**What is required:** If a line in the listing below contains "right", return that line.

**Source data:**
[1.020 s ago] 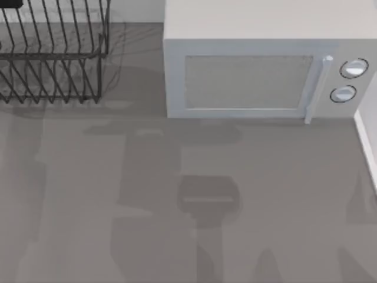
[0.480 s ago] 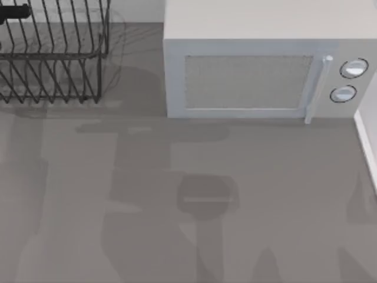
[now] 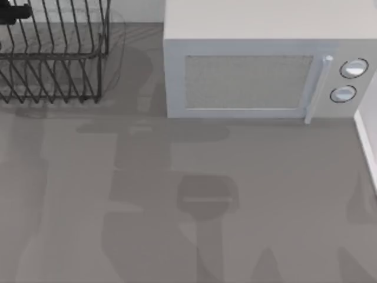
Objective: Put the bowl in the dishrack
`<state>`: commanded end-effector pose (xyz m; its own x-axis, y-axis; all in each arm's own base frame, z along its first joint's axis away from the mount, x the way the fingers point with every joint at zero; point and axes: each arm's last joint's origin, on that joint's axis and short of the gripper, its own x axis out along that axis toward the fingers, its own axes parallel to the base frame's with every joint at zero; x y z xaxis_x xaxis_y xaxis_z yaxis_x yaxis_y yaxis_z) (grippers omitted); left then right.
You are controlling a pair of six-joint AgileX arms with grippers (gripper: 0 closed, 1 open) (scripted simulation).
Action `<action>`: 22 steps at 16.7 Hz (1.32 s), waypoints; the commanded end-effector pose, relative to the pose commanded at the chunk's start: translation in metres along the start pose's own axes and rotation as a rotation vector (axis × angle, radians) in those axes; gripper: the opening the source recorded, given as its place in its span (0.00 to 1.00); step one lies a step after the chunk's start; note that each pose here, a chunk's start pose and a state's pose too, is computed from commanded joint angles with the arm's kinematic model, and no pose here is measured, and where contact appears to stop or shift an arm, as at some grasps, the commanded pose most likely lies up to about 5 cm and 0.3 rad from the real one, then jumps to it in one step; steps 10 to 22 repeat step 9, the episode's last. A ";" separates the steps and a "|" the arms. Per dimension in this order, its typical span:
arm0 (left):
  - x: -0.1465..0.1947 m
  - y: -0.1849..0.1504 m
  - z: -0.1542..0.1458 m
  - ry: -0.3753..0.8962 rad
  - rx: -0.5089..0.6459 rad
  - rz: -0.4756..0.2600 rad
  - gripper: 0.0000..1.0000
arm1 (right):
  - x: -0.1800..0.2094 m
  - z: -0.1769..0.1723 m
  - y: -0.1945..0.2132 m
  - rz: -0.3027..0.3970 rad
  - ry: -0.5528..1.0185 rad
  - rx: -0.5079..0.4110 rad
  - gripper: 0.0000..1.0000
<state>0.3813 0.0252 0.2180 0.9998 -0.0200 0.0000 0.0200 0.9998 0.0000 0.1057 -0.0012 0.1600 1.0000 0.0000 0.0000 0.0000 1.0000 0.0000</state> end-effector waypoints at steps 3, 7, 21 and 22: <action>0.000 0.000 0.000 0.000 0.000 0.000 0.98 | 0.000 0.000 0.000 0.000 0.000 0.000 1.00; 0.000 0.000 0.000 0.000 0.000 0.000 1.00 | 0.000 0.000 0.000 0.000 0.000 0.000 1.00; 0.000 0.000 0.000 0.000 0.000 0.000 1.00 | 0.000 0.000 0.000 0.000 0.000 0.000 1.00; 0.000 0.000 0.000 0.000 0.000 0.000 1.00 | 0.000 0.000 0.000 0.000 0.000 0.000 1.00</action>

**Task answer:**
`<state>`: commanded end-effector pose (xyz m; its own x-axis, y-axis; all in each arm's own base frame, z along its first joint's axis away from the mount, x the way the fingers point with every joint at zero; point and axes: each arm's last joint's origin, on that joint's axis and short of the gripper, its own x axis out along that axis toward the fingers, its own axes parallel to the base frame's with every joint at zero; x y z xaxis_x xaxis_y xaxis_z yaxis_x yaxis_y yaxis_z) (grippers omitted); left then right.
arm1 (right):

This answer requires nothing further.